AP Photo/Jae C. Hong, File

As we continue to battle COVID-19 and struggle to address climate change, we are confronting what it will increasingly take to combat simultaneous global emergencies and, critically, the interplay between the two.

The National Academy of Medicine recently launched a public-private partnership recognizing both that the health care system produces close to 10 percent of U.S. carbon emissions and that climate change is increasingly affecting people’s health. Regarding the latter, a recent University of Cambridge study provided the first evidence that climate change may have played a direct role in the emergence of the coronavirus that caused the COVID-19 pandemic by expanding the habitat of virus-carrying bats.

We are long overdue in taking stock of these sorts of dynamics.

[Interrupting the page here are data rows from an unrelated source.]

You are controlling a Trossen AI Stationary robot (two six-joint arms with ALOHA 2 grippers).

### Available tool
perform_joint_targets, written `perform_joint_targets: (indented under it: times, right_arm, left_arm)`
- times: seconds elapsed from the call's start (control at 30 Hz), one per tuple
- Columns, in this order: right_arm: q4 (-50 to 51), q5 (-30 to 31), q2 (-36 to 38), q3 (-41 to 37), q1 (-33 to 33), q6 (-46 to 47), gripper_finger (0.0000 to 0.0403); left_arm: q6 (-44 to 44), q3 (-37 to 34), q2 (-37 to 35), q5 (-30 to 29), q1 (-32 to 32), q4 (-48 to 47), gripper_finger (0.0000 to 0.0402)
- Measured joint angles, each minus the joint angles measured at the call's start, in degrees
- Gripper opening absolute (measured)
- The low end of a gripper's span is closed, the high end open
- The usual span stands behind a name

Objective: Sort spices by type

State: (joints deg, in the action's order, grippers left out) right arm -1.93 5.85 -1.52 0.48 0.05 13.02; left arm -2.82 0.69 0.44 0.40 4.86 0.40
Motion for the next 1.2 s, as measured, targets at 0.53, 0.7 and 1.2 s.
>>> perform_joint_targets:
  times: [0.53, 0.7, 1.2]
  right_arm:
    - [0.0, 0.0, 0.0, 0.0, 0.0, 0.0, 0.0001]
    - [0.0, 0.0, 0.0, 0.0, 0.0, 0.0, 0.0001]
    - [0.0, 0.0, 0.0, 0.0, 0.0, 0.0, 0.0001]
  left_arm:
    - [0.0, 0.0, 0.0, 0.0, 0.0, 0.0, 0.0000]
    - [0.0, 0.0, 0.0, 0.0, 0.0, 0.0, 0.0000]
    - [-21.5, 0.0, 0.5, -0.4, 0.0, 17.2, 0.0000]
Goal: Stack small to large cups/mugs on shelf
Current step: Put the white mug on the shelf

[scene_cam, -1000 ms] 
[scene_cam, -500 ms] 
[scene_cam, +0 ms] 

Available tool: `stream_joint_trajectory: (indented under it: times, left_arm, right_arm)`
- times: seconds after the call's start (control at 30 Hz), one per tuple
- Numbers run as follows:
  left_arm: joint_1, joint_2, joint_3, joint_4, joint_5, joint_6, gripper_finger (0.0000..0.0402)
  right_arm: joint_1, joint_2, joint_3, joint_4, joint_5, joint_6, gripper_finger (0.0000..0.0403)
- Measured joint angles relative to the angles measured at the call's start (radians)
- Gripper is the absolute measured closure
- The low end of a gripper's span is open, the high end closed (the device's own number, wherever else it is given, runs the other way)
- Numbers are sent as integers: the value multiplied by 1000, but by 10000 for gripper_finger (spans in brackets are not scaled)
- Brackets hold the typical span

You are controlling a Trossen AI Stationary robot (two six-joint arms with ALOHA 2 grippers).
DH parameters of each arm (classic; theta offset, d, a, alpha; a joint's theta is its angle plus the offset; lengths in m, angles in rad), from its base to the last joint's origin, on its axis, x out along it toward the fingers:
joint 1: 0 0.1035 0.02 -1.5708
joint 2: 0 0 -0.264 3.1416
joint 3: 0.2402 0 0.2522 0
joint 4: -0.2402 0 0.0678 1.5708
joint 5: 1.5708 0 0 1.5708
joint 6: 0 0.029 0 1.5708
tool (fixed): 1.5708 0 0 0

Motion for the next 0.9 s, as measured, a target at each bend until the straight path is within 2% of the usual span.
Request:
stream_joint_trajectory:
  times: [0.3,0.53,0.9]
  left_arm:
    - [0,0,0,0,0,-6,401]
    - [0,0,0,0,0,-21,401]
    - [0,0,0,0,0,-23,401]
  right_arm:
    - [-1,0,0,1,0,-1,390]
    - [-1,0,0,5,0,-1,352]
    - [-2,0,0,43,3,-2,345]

Comparing climate and COVID, there is one obvious difference: time frames. Our initial response to COVID — the contagion and its cure — was measured in weeks and months. In contrast, we measure our climate efforts in years and decades. At the same time, there are increasing signals that COVID will not be a short-term threat that we conquer but, as a recent McKinsey study put it, “a part of everyday life that we must learn to endure.” Meanwhile, as climate predictions become ever more dire, the calls for expedited progress by the end of this decade become ever louder. Add other grinding global crises — poverty, health equity, drought, and now Russia’s attack on Ukraine — and the global scene is downright daunting.

The good news is that scientists have been hard at work on both COVID and climate. 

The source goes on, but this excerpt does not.